In conclusion, Professor Dr. Yu Nakagawa and colleagues new models establish the DQ ring as a new class of mild, cysteine-selective electrophiles suitable for biochemical and pharmaceutical exploration. They provided convincing evidence that the 3,4-dihydroquinolizinium ring is an autonomous, tunable electrophile capable of engaging thiols under benign aqueous conditions, by isolating the minimal reactive unit of the natural product quinocidin. The implications extend beyond mere reagent development. The DQ scaffold introduces a permanent positive charge at the modification site, a property that could alter the electronic landscape of proteins in a predictable way. Such charge-modulating modifications could enable the design of novel biochemical tools for probing redox regulation or stabilizing specific protein conformations. Moreover, since the DQ ring can be readily synthesized and potentially derivatized, it provides a foundation for building small-molecule covalent inhibitors or fluorogenic probes targeting catalytic cysteines. In the broader context of medicinal chemistry, cysteine-targeted covalent drugs have re-emerged as a major frontier, from kinase inhibitors to antiviral agents. However, the success of such drugs depends critically on controlling reactivity to minimize off-target modification. The DQ ring, with its moderate but precise electrophilicity, could fill this gap between sluggish and overly aggressive electrophiles. The fact that it inhibited GAPDH, an archetypal thiol enzyme, hints at the potential to modulate other redox-active proteins involved in metabolism or oxidative stress responses. The study also highlights the power of natural product chemistry in inspiring new chemical logic. Quinocidin’s unusual ring system, once a structural curiosity, now stands as a template for rational electrophile design. Their findings validate the DQ core as a reactive center and open a conceptual path toward designing positively charged Michael acceptors with tunable reactivity. In a nutshell, the 3,4-dihydroquinolizinium ring emerges from the new study as a compact, selective, and synthetically accessible platform for cysteine modification and covalent enzyme inhibition. Indeed, the new discovery expands the chemist’s repertoire of thiol-reactive motifs and may, in time, underpin a new generation of site-specific protein conjugation or redox-modulating drugs.

About the author

Yu Nakagawa

is an associate professor in the institute for Glyco-core research (iGCORE) at Nagoya University.

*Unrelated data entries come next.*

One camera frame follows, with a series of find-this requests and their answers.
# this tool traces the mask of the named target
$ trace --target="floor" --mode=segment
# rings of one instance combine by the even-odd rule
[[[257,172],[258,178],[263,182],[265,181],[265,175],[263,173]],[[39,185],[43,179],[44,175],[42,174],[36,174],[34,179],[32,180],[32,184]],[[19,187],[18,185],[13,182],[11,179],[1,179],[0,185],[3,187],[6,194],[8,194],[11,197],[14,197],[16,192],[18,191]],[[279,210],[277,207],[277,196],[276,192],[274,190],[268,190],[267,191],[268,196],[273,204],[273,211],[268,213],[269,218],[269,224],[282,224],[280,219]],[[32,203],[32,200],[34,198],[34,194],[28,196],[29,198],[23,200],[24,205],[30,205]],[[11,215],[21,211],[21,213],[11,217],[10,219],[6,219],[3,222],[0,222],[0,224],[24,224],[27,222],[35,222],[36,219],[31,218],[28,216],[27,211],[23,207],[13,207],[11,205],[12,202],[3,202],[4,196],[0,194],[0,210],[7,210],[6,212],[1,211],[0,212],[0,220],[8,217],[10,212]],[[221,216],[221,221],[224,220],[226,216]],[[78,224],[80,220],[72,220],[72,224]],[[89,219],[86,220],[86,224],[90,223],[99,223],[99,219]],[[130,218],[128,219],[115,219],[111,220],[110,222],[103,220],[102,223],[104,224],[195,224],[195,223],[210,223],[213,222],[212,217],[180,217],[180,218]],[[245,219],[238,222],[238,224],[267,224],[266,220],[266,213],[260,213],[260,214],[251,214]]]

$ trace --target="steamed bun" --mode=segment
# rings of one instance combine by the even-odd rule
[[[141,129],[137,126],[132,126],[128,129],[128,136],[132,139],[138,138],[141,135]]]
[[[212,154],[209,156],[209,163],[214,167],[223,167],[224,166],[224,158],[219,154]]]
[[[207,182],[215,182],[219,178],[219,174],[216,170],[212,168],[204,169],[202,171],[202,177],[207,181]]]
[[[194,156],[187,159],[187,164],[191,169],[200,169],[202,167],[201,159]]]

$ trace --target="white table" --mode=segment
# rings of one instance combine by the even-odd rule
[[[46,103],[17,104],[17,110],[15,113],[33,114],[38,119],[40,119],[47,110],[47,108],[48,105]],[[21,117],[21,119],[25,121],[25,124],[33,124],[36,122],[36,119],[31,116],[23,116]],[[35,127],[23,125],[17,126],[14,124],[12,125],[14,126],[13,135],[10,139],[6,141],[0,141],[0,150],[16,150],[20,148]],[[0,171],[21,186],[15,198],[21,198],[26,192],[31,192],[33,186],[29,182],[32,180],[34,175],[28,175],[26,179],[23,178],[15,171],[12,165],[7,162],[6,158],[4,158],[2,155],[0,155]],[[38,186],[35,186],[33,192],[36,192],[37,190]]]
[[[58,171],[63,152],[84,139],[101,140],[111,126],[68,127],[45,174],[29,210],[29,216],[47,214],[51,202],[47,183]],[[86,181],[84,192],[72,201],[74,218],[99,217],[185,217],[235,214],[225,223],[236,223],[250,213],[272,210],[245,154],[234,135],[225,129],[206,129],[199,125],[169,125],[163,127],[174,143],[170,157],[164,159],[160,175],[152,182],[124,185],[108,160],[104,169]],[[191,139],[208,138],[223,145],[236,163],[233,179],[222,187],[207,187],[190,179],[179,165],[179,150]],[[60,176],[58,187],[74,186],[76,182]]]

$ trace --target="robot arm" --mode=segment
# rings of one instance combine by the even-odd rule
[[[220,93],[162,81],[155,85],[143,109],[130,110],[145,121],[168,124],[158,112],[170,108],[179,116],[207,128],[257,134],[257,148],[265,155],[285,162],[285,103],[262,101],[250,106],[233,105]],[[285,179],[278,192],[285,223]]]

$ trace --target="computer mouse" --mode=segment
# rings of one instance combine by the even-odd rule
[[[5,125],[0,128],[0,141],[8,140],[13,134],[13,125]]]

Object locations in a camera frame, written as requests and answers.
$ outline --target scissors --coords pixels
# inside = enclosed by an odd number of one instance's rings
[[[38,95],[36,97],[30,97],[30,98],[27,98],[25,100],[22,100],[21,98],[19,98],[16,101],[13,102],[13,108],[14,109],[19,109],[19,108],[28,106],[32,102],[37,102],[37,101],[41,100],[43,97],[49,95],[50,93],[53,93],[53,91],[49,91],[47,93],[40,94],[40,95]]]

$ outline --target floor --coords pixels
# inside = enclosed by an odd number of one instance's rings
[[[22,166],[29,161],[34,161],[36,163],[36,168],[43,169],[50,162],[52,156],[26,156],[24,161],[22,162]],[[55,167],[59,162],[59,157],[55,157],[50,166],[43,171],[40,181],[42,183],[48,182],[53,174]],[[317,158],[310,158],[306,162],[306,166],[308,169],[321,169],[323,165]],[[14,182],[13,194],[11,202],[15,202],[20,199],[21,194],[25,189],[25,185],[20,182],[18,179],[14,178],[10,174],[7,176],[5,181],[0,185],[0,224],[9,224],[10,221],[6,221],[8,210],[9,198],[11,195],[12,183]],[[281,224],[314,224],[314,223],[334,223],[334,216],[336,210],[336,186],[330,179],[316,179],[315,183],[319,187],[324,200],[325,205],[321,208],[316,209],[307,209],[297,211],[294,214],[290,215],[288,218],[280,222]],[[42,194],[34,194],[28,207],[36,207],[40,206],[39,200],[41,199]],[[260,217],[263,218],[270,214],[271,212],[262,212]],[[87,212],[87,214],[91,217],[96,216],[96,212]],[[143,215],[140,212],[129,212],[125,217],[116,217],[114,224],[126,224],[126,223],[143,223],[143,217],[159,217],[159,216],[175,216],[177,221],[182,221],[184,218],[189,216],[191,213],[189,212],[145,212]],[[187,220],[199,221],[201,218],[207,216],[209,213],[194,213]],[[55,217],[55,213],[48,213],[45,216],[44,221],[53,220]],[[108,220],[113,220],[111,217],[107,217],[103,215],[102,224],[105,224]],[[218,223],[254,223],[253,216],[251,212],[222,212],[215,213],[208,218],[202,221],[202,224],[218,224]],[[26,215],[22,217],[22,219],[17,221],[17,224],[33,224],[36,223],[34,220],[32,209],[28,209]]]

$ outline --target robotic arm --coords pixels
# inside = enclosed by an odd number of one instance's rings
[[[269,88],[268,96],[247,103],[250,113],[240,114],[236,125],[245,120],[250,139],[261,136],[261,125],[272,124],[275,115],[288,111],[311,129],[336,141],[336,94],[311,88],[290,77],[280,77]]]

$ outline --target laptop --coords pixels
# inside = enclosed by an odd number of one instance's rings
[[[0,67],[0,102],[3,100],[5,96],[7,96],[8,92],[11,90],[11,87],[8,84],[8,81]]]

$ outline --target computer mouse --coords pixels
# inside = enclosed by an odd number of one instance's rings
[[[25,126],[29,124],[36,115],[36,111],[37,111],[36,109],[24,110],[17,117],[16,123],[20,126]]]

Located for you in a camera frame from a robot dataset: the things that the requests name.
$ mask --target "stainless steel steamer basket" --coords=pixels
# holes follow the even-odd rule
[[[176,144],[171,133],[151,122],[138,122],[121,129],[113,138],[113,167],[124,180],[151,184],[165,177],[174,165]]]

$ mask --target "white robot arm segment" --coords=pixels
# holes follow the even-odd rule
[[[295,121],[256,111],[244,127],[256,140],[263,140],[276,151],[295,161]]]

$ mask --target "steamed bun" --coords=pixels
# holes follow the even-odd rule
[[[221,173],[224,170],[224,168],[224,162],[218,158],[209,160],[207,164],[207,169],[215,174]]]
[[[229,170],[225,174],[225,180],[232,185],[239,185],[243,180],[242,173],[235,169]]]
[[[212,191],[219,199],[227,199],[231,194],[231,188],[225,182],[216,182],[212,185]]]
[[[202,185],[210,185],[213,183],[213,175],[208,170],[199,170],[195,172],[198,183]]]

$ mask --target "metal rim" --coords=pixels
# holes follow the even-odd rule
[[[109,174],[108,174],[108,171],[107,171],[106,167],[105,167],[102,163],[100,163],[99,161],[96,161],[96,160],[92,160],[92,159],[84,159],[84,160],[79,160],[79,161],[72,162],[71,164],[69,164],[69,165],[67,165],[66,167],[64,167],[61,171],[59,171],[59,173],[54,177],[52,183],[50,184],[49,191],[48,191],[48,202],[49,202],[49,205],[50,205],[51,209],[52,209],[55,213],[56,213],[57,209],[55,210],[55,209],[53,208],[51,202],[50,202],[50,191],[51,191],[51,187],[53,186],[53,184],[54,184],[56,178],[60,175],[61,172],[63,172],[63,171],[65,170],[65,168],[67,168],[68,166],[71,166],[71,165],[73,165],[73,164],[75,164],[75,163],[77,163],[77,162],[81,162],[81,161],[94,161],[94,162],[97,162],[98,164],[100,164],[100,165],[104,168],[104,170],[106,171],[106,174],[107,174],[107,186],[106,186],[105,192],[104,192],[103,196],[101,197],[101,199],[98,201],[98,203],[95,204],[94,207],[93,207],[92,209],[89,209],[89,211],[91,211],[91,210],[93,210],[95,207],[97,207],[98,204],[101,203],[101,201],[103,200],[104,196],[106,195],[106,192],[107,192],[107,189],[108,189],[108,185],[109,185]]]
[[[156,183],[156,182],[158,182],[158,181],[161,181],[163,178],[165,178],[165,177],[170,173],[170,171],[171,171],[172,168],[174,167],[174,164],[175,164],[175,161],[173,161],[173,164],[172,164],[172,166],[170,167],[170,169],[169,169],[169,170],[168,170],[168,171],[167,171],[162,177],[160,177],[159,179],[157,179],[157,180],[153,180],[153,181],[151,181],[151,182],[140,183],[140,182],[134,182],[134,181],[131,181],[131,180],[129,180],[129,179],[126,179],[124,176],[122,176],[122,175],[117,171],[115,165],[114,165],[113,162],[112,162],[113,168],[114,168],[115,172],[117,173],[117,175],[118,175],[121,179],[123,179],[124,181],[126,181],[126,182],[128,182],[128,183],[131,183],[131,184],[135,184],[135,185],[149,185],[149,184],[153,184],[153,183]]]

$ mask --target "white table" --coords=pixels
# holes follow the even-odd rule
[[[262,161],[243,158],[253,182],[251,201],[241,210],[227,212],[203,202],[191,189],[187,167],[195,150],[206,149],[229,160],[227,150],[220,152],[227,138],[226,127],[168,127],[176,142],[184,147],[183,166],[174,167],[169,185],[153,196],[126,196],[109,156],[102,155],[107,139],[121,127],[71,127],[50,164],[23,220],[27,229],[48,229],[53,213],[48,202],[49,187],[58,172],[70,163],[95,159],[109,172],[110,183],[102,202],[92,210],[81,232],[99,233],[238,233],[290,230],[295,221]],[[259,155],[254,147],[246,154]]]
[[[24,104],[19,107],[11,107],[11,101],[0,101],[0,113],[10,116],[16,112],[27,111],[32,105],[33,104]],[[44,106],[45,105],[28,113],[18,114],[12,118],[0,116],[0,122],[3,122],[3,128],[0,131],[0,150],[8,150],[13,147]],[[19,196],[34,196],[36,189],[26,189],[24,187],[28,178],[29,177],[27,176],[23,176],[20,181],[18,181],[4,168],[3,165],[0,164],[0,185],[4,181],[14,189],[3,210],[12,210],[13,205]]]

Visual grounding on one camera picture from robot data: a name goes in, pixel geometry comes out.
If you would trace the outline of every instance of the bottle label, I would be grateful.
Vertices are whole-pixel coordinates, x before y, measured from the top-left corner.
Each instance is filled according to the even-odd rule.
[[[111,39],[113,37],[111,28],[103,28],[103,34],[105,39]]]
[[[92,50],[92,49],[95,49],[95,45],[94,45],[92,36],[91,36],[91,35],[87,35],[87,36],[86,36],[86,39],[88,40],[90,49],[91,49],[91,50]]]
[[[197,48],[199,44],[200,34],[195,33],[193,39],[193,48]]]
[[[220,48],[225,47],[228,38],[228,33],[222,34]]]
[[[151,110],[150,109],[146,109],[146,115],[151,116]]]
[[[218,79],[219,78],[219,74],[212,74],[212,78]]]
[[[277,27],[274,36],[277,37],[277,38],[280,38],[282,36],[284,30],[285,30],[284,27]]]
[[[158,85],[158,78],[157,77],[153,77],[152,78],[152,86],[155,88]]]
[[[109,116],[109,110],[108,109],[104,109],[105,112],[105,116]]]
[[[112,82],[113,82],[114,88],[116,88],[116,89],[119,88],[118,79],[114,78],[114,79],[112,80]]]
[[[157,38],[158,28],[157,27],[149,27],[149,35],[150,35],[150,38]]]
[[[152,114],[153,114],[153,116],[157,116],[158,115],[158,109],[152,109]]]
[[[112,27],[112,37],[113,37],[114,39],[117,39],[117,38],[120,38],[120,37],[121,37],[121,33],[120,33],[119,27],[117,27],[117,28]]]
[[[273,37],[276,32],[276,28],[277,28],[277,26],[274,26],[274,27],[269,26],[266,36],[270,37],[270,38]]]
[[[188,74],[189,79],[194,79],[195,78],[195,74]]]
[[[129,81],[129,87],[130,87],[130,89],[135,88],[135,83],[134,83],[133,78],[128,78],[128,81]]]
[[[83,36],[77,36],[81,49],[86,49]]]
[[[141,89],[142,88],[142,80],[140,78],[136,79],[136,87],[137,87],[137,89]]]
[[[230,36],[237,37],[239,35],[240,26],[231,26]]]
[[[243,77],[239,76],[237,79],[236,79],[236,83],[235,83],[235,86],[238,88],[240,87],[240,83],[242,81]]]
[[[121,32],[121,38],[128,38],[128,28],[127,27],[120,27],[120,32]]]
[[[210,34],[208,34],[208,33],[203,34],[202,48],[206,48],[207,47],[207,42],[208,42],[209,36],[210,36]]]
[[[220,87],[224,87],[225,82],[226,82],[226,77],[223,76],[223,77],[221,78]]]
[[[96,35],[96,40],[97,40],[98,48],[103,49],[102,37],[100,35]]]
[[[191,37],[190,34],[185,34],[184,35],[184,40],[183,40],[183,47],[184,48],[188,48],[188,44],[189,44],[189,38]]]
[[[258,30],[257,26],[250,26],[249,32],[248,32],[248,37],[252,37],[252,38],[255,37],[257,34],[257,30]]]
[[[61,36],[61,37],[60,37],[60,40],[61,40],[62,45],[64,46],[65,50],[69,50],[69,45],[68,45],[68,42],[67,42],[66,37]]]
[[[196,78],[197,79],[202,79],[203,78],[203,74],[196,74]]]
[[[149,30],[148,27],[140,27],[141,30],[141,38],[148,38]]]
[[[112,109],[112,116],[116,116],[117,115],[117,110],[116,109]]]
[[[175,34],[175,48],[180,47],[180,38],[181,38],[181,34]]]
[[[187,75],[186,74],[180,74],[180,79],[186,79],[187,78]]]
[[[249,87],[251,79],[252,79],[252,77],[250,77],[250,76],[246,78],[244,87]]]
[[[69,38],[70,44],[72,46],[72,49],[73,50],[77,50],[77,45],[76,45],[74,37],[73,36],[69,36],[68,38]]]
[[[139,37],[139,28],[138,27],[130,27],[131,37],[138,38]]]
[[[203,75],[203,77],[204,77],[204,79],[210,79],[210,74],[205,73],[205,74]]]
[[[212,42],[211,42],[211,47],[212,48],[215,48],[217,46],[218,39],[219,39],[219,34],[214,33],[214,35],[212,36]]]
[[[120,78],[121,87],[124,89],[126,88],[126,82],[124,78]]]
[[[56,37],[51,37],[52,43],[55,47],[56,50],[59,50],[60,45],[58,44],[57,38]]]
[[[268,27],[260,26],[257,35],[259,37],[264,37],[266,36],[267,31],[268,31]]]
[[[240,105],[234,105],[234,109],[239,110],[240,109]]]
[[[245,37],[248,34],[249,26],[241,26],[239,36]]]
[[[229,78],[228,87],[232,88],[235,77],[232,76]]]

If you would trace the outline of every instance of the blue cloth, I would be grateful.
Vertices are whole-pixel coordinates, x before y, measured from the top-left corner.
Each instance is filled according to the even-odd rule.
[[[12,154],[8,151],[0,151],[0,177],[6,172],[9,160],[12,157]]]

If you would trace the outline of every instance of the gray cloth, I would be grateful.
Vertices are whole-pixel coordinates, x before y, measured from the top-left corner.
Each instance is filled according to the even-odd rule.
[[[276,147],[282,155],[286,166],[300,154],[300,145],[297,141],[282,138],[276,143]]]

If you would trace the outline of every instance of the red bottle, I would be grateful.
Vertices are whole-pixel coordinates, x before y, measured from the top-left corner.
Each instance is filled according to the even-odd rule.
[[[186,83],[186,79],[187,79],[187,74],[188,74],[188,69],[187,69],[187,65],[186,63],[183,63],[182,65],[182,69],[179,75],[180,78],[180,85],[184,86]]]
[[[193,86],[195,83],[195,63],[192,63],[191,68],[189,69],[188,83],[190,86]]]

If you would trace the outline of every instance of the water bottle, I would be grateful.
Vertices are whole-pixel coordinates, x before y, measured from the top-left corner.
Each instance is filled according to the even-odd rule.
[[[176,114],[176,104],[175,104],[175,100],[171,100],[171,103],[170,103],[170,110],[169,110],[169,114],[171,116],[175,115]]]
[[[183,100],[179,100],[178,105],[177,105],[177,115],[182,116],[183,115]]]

He graduated Kyoto University in 1997 and obtained his Ph.D. degree in Agriculture from the same university in 2002. After training as a JSPS research fellow (DC1, PD) at Kyoto University (Prof. Kazuhiro Irie’s group) and a postdoc at Stanford University (Prof. Paul A. Wender’s group), he joined RIKEN (Prof. Yukishige Ito’s group) as a research scientist and was promoted to a senior research scientist. In 2014, he became an associate professor at Nagoya University (Prof. Makoto Ojika’s group) and then joined iGCORE. His research interest covers the development of natural product-based drugs and research tools, especially those targeting glycans of biological and pathological importance.

REFERENCE

Nakagawa Y, Manabe Y, Kondo W, Kondo T, Irie K. 3,4-Dihydroquinolizinium Ring, the Core Structure of Quinocidin, as a Cysteine-Selective Electrophile. Chempluschem. 2025;90(7):e202500149. doi: 10.1002/cplu.202500149. 

Chempluschem.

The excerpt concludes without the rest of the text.